Cuando el tren finalmente llegó a la estación me acerqué tímidamente a los vagones de clase general, pero me ganó una avalancha de gente empujándose para tratar de entrar en el vagón. Le di una mirada a la gente, otra a mi enorme mochila y me dije “aquí no entro ni de vainas”, y subí a un vagón de segunda. El controlador me cobró una pequeña multa por subir a una clase que no me correspondía y donde se supone no había lugar.
El sol comenzó a salir y a través de la ventana observé el panorama: gente viviendo alrededor de los rieles del tren, lavando ropa, despertando, haciendo sus necesidades, todo a la vista de los cientos de pasajeros. El tren también era un mundo único, pero hablaré más sobre los trenes de la India en una próxima entrada.

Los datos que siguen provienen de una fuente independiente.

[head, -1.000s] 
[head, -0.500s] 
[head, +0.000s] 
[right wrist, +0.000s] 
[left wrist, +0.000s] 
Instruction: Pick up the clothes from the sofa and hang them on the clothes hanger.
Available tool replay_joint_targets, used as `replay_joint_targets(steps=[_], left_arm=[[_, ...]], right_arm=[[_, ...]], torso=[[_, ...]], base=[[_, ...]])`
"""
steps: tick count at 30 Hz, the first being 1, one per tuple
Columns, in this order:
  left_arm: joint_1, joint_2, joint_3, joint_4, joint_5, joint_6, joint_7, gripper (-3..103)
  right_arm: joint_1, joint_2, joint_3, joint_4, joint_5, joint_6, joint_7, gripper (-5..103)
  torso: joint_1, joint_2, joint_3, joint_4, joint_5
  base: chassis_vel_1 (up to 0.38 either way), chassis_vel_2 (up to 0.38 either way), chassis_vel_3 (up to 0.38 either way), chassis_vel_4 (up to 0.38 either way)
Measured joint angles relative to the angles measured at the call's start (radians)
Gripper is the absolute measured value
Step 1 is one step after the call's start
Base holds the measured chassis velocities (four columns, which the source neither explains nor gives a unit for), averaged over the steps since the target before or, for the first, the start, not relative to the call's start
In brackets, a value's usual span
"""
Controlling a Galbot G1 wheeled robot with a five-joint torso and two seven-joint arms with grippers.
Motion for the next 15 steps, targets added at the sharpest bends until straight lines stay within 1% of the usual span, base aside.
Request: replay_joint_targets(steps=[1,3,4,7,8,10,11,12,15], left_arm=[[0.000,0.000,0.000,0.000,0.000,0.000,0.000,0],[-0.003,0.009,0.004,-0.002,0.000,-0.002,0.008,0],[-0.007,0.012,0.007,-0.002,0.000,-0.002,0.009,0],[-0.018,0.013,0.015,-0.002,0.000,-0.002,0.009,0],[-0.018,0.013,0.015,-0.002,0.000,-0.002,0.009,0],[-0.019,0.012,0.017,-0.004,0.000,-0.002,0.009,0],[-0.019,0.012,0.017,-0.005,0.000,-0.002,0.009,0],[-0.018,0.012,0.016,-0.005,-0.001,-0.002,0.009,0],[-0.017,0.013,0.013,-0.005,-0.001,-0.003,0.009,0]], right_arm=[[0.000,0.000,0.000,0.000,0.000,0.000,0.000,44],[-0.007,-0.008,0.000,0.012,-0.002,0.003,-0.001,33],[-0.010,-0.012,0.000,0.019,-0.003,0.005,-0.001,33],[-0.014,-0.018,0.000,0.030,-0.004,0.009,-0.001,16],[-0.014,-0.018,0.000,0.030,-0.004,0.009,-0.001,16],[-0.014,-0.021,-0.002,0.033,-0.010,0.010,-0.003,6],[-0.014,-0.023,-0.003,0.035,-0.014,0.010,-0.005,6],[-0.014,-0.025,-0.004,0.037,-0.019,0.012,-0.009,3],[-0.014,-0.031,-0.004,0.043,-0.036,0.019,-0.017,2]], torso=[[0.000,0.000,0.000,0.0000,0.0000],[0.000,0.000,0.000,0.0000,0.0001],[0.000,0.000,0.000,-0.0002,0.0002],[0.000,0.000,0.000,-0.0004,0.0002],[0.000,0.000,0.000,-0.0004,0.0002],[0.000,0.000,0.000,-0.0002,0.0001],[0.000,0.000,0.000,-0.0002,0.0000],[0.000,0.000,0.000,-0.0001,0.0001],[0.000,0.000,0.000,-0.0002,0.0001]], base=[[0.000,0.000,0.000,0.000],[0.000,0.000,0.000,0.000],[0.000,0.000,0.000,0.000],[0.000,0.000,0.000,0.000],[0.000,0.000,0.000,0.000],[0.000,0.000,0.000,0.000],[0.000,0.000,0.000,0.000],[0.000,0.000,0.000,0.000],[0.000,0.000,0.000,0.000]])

Me di cuenta de que no tenía nada que comer y que tenía hambre. La madre de familia sentada al lado mío me adivinó el pensamiento y me ofreció un poco de arroz algo pegajoso y unas samosas (empanadas de verduras). Quince horas después llegué a Aurangabad y conseguí un hotel donde dormí hasta la mañana siguiente. Una noche de sueño reparador y un suculento desayuno Punjabi me devolvieron al mundo de los vivos. Durante los próximos días visitaría las cuevas sagradas de Ajanta y Elora a las afueras de la ciudad.